I gave her a hug and asked her to tell me more about why she missed me and how much fun I used to be. She said that I ignore her and when I asked for more information about that she said that I'm always too busy to spend time with her. She has a valid point and I apologized for my behavior. I also pointed out that just yesterday I had taken her to the store and bought some treats that were just for her as they were things her sister couldn't have, but the bottom line is that if she feels ignored, then she has a right to feel that way.
Another part of the problem is sometimes when she wants attention is not when I have it, and other times when I'm asking her to spend time with me she's off in her room or otherwise involved or ignoring me. We had a chat this morning about food. She misses eggs and sandwiches and is frustated and upset because she can eat things that her sister and I can't so she thinks that we should have these foods in our house. Last night there was an industrial wood stove and a rotisserie oven going so my throat is very dry this morning.
I'm so tired today. A lot of the time I feel like I don't breathe well.

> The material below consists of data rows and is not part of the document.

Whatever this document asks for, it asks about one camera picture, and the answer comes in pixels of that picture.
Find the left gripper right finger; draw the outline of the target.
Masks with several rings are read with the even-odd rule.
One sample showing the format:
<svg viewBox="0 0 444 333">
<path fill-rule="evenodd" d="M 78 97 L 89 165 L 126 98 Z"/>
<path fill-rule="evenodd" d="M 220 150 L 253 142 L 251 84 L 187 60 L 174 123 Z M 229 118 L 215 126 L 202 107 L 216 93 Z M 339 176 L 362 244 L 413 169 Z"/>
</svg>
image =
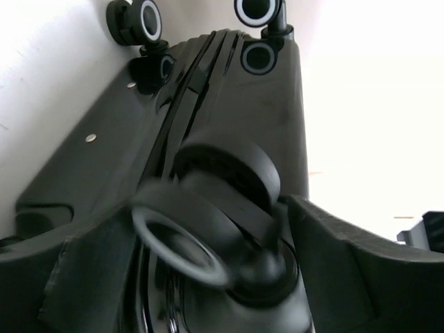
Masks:
<svg viewBox="0 0 444 333">
<path fill-rule="evenodd" d="M 287 198 L 317 332 L 442 332 L 443 255 L 399 245 Z"/>
</svg>

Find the black space-print suitcase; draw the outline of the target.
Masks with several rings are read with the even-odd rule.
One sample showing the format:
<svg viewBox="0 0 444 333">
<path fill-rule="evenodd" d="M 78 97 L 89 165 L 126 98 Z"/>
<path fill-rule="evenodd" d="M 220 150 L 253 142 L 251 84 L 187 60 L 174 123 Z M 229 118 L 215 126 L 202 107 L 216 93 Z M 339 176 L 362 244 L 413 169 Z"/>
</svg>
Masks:
<svg viewBox="0 0 444 333">
<path fill-rule="evenodd" d="M 284 1 L 169 46 L 154 1 L 111 1 L 138 46 L 15 206 L 1 249 L 106 212 L 136 236 L 114 332 L 312 332 L 286 198 L 308 197 L 300 53 Z"/>
</svg>

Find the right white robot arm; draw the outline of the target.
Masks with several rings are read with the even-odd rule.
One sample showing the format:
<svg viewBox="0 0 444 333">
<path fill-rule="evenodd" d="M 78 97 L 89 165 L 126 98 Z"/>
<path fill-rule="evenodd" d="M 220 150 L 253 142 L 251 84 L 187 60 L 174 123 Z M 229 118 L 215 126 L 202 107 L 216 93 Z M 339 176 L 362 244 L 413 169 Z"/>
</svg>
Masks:
<svg viewBox="0 0 444 333">
<path fill-rule="evenodd" d="M 415 248 L 443 253 L 443 218 L 443 212 L 428 211 L 412 229 L 401 231 L 397 235 L 397 241 Z"/>
</svg>

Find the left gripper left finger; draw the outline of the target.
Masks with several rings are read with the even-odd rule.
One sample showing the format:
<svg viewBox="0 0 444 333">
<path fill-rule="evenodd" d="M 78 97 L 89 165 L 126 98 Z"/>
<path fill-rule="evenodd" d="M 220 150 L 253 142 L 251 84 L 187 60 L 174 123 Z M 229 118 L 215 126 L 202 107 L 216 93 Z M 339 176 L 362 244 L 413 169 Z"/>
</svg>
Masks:
<svg viewBox="0 0 444 333">
<path fill-rule="evenodd" d="M 2 332 L 114 332 L 136 236 L 126 209 L 1 249 Z"/>
</svg>

We bought some books, one is called Ancient Wisdom, Modern Kitchen, I'm excited about that, but beneath that veneer of enthusiasm I am tired at the cellular level. Last night I ate a small bowl of curried butternut squash soup with pumpkin seeds and coconut cream. It was the kind of food that I can never find in restaurants and that makes me sad. Tonight I'm going to go out with friends and not find much on the menu that I can have which is fine, but very tiring.

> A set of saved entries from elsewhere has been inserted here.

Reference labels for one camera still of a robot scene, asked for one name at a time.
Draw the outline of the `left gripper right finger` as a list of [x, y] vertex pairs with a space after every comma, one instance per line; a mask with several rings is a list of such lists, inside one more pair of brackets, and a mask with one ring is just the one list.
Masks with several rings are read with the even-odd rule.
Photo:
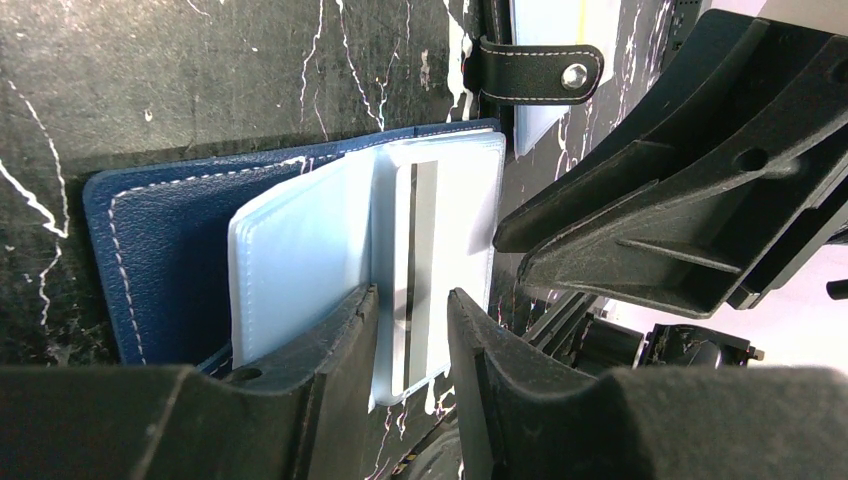
[[571, 369], [447, 298], [469, 479], [843, 479], [847, 378], [827, 368]]

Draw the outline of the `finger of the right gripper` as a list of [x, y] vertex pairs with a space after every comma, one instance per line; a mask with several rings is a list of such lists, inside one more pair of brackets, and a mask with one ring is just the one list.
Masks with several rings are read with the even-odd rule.
[[637, 141], [558, 194], [611, 202], [533, 247], [521, 284], [674, 313], [754, 306], [847, 221], [847, 43], [831, 39], [706, 153]]
[[665, 145], [680, 154], [708, 152], [751, 120], [834, 36], [792, 23], [707, 11], [623, 121], [574, 170], [501, 221], [496, 249], [527, 253], [611, 202], [617, 195], [612, 180], [578, 194], [571, 205], [557, 196], [634, 142]]

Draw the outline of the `navy blue card holder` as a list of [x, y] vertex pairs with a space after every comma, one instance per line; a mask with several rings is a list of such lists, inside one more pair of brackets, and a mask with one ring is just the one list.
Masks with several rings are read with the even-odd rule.
[[450, 363], [392, 396], [397, 169], [496, 159], [500, 199], [505, 153], [480, 119], [95, 174], [82, 200], [121, 361], [242, 367], [374, 284], [371, 403], [402, 402]]

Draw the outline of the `white card black stripe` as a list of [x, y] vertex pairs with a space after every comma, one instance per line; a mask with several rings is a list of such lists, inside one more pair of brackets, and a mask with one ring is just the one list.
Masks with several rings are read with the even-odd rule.
[[395, 174], [394, 296], [390, 392], [400, 397], [442, 372], [448, 294], [489, 297], [501, 166], [441, 159]]

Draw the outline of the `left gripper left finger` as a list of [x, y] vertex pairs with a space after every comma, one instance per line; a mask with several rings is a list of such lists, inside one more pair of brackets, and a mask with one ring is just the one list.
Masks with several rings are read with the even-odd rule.
[[378, 291], [222, 380], [191, 366], [5, 367], [5, 479], [356, 479]]

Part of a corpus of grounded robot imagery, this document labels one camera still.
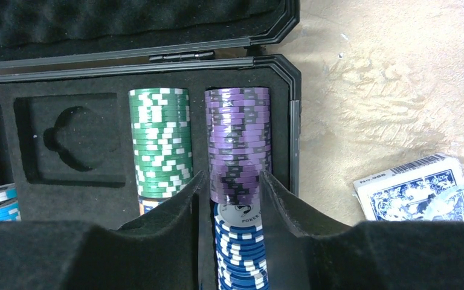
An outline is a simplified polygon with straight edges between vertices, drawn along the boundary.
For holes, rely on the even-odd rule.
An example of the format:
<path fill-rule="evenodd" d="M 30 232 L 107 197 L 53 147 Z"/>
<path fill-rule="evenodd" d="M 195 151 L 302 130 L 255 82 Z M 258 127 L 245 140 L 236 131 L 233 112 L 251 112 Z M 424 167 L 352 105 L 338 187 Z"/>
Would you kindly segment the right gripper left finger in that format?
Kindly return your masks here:
<path fill-rule="evenodd" d="M 208 174 L 108 230 L 82 221 L 0 222 L 0 289 L 209 289 Z"/>

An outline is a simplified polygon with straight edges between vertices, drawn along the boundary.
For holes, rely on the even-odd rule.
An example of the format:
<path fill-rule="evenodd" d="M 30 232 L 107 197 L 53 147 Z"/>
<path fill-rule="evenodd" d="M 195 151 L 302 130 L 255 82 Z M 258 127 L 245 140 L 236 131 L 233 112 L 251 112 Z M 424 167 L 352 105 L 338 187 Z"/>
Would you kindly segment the green chip stack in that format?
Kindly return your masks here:
<path fill-rule="evenodd" d="M 128 100 L 138 195 L 171 198 L 193 178 L 189 92 L 133 89 Z"/>

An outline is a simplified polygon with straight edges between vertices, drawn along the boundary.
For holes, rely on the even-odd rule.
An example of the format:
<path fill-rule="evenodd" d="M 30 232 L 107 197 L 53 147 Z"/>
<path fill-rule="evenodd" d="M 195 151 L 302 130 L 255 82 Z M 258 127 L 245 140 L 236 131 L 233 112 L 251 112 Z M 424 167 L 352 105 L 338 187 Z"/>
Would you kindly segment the blue playing card deck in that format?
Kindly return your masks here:
<path fill-rule="evenodd" d="M 464 174 L 444 153 L 354 181 L 368 221 L 463 221 Z"/>

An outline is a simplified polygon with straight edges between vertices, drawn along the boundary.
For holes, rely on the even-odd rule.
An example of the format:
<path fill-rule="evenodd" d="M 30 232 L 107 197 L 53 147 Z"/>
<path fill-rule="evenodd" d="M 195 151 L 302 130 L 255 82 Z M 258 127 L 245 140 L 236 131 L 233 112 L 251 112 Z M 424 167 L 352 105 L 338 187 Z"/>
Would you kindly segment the purple chip stack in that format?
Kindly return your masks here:
<path fill-rule="evenodd" d="M 208 89 L 204 95 L 211 199 L 251 204 L 260 173 L 272 167 L 269 88 Z"/>

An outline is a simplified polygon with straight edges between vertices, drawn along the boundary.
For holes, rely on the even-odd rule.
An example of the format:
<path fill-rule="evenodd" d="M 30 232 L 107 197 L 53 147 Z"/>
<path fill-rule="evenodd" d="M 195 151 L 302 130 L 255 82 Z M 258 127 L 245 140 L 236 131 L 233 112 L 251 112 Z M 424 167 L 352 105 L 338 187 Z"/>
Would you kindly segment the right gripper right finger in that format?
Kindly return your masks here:
<path fill-rule="evenodd" d="M 464 289 L 464 222 L 350 227 L 268 172 L 260 209 L 271 289 Z"/>

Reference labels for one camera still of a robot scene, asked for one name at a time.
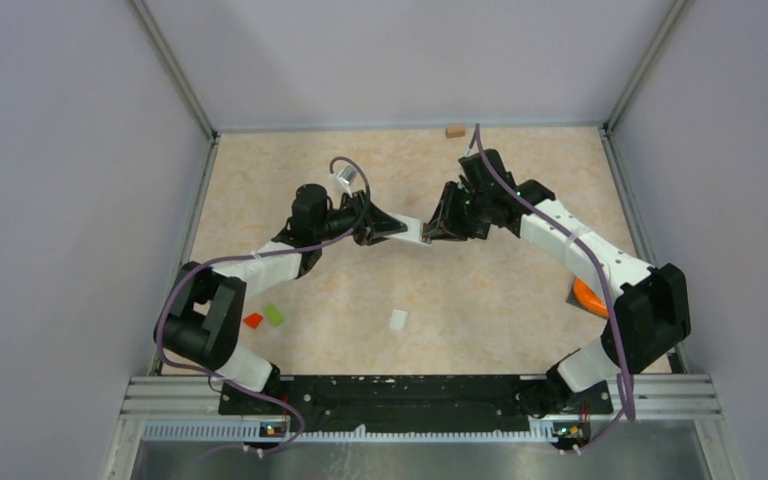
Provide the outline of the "white remote control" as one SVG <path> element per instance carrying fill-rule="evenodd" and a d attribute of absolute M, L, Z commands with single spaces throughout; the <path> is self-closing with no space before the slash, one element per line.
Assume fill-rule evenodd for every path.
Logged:
<path fill-rule="evenodd" d="M 386 235 L 388 240 L 396 240 L 416 245 L 430 246 L 431 240 L 424 235 L 426 223 L 418 218 L 388 212 L 388 215 L 406 227 L 405 231 Z"/>

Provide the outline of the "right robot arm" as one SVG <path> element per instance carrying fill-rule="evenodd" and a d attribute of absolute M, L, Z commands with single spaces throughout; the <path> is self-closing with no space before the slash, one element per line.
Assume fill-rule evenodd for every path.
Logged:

I don't know what the answers are anymore. Do we just stay home? Bring our own food? Say the hell with it and eat what we want when we're out and come home to get sick here? We started the dishes that I had asked the girls to do last night. They made this boxed noodle dish that I had asked them not to and scorched it onto the bottom of the pan. We bought a five pound package of ground beef that my daughter wants me to make, and I told her I would as soon as the kitchen was clean.

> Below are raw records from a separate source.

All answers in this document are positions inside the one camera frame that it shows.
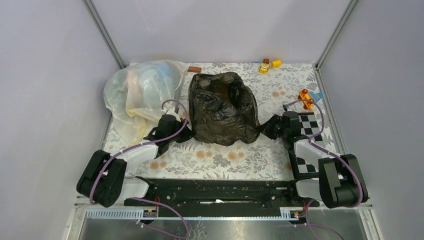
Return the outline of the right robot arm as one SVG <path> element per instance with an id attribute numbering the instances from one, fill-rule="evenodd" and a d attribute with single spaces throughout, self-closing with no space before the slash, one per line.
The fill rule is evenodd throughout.
<path id="1" fill-rule="evenodd" d="M 325 149 L 320 130 L 312 112 L 294 111 L 275 114 L 259 127 L 268 138 L 281 139 L 288 152 L 294 188 L 287 201 L 299 206 L 315 199 L 330 209 L 365 203 L 369 194 L 357 157 Z"/>

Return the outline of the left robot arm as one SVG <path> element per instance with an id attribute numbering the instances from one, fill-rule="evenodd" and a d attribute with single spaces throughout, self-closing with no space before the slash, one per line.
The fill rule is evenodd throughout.
<path id="1" fill-rule="evenodd" d="M 76 191 L 91 204 L 105 208 L 129 198 L 136 198 L 144 206 L 152 204 L 155 192 L 149 184 L 141 178 L 125 178 L 125 175 L 130 169 L 163 155 L 171 143 L 190 140 L 193 132 L 187 123 L 187 119 L 164 114 L 140 143 L 115 154 L 101 149 L 95 151 L 77 182 Z"/>

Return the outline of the translucent yellowish plastic bag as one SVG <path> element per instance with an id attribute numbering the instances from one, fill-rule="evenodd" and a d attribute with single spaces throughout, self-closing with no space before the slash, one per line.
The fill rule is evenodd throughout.
<path id="1" fill-rule="evenodd" d="M 119 136 L 134 145 L 147 136 L 178 100 L 189 65 L 174 60 L 132 63 L 105 84 L 103 99 Z"/>

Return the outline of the black trash bag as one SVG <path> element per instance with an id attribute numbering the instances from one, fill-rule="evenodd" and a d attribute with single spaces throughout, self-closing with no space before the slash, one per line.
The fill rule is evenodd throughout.
<path id="1" fill-rule="evenodd" d="M 251 144 L 263 134 L 267 122 L 259 122 L 256 98 L 235 72 L 195 74 L 188 103 L 194 138 L 207 144 Z"/>

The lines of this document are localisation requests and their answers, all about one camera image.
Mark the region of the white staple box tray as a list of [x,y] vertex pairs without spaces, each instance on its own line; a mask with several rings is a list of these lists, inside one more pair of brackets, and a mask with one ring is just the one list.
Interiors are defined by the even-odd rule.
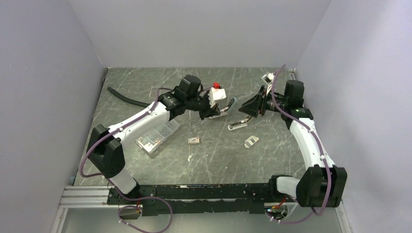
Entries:
[[259,141],[259,138],[252,135],[250,137],[248,137],[245,142],[244,142],[244,146],[248,149],[251,148],[256,142]]

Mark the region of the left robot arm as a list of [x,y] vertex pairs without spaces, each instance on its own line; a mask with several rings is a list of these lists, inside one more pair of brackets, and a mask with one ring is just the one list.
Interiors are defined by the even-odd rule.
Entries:
[[226,92],[218,83],[204,88],[201,80],[192,75],[183,77],[173,89],[160,87],[155,100],[144,110],[128,119],[105,127],[96,126],[90,135],[89,145],[79,172],[84,178],[92,174],[84,173],[86,160],[98,169],[98,176],[104,176],[120,193],[120,198],[132,204],[140,196],[138,182],[127,171],[124,148],[164,123],[171,121],[185,111],[198,112],[200,119],[221,114],[218,101],[226,99]]

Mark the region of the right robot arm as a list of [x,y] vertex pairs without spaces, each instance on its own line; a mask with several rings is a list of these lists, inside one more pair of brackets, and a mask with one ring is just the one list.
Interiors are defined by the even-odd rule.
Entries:
[[239,111],[250,117],[263,116],[267,111],[281,113],[303,156],[306,171],[302,178],[273,175],[267,188],[269,199],[280,201],[289,196],[301,207],[336,208],[341,203],[347,172],[336,166],[322,145],[314,117],[304,107],[304,90],[304,84],[295,80],[286,82],[284,94],[261,86]]

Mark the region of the white staple box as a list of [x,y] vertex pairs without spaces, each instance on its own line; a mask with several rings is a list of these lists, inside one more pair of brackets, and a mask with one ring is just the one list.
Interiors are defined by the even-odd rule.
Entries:
[[188,139],[188,144],[189,145],[200,144],[200,138],[199,137],[191,137],[191,138]]

Right now I'm so tired I feel like I can barely keep my eyes open. I no longer care about a clean house or the next meal or anything other than my nice warm bed. I overdid it yesterday and I didn't really do much according to what most people do in a typical day. I feel like I care about less and less, my focuses are getting narrower, as if I'm slowly becoming unable to see past this bubble of my house and really the only rooms I go into regularly are the kitchen, my bedroom, the living room, and the bathroom.
I'm too tired to care about the angst of my youngest or the problems my oldest faces as a young woman with food allergies who will want to go out on dates and kiss others and I almost laughed when someone told me that we must eat very clean meals at home. Things aren't bad, but they aren't good either. I should not be feeling like this, but I do. It's physical fatigue, emotional exhaustion, psychological stress, and I'm working slowly towards tiny steps that I'm hoping will lead more forward.
Lots more on my mind, but I need a nap.